Only some lines are wanted. Transcribe, exactly, the lines below from the line with "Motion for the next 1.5" up to and including the line with "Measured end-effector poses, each".

>>

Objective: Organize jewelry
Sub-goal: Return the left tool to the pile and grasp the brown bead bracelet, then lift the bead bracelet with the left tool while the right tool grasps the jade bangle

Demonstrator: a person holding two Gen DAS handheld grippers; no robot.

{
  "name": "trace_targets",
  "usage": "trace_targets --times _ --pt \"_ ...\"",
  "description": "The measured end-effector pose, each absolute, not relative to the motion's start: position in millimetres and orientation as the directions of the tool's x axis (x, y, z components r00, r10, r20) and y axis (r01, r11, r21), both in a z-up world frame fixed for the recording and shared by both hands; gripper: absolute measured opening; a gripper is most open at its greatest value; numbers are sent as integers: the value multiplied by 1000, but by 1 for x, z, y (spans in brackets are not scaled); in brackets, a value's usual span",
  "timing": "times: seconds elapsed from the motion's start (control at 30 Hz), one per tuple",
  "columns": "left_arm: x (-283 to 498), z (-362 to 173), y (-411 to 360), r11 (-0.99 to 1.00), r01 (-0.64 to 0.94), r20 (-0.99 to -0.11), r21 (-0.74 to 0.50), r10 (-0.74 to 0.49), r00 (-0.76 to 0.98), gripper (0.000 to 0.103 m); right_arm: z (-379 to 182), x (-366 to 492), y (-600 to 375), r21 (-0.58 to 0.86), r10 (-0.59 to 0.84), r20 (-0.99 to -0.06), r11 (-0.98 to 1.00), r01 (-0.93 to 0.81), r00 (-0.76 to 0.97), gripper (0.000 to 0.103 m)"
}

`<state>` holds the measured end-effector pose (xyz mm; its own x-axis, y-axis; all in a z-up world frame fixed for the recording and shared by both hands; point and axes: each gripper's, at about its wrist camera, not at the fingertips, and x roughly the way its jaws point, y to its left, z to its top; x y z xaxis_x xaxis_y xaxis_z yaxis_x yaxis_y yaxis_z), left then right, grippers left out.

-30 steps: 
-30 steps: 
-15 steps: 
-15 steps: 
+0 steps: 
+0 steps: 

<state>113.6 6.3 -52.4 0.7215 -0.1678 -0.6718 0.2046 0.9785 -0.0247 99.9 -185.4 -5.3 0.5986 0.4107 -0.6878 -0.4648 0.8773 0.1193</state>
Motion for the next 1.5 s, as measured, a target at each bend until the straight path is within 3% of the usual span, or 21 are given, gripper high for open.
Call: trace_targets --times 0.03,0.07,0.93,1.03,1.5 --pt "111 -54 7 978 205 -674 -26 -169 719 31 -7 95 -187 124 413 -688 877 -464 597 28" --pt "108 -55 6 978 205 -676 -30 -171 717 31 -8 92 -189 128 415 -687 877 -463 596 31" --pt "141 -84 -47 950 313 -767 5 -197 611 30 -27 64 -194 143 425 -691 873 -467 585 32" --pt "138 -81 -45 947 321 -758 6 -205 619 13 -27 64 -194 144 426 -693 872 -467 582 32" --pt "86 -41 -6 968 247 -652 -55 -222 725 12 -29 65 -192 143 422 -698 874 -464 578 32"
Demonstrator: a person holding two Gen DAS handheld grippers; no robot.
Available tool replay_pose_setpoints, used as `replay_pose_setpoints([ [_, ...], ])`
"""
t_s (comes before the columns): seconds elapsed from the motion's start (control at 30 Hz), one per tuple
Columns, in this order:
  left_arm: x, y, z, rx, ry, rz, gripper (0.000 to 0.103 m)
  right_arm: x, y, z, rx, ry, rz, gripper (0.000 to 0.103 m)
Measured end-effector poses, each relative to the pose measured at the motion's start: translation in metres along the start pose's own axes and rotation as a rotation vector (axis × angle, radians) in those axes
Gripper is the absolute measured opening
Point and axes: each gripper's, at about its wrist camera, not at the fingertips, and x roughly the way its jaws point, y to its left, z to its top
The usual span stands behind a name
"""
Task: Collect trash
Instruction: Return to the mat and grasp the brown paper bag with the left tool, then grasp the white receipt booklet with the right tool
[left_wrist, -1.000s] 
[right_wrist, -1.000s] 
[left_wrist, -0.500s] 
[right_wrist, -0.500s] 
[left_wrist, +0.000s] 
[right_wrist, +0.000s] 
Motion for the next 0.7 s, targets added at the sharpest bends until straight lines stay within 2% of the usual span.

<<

→ Your solution:
Motion for the next 1.5 s, as measured, a target at each bend until the straight path is within 3% of the usual span, or 21 are given, gripper high for open.
Call: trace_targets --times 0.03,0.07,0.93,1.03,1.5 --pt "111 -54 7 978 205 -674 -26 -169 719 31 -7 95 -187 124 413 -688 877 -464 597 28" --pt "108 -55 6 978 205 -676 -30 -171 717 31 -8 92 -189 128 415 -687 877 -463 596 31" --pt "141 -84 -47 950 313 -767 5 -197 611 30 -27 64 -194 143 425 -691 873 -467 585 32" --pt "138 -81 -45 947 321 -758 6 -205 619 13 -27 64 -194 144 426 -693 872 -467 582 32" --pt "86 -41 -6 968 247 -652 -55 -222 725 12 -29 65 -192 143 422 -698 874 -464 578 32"
Demonstrator: a person holding two Gen DAS handheld grippers; no robot.
Available tool replay_pose_setpoints, used as `replay_pose_setpoints([ [_, ...], ])`
"""
t_s (comes before the columns): seconds elapsed from the motion's start (control at 30 Hz), one per tuple
Columns, in this order:
  left_arm: x, y, z, rx, ry, rz, gripper (0.000 to 0.103 m)
  right_arm: x, y, z, rx, ry, rz, gripper (0.000 to 0.103 m)
Measured end-effector poses, each relative to the pose measured at the motion's start: translation in metres along the start pose's own axes and rotation as a rotation vector (axis × angle, radians) in those axes

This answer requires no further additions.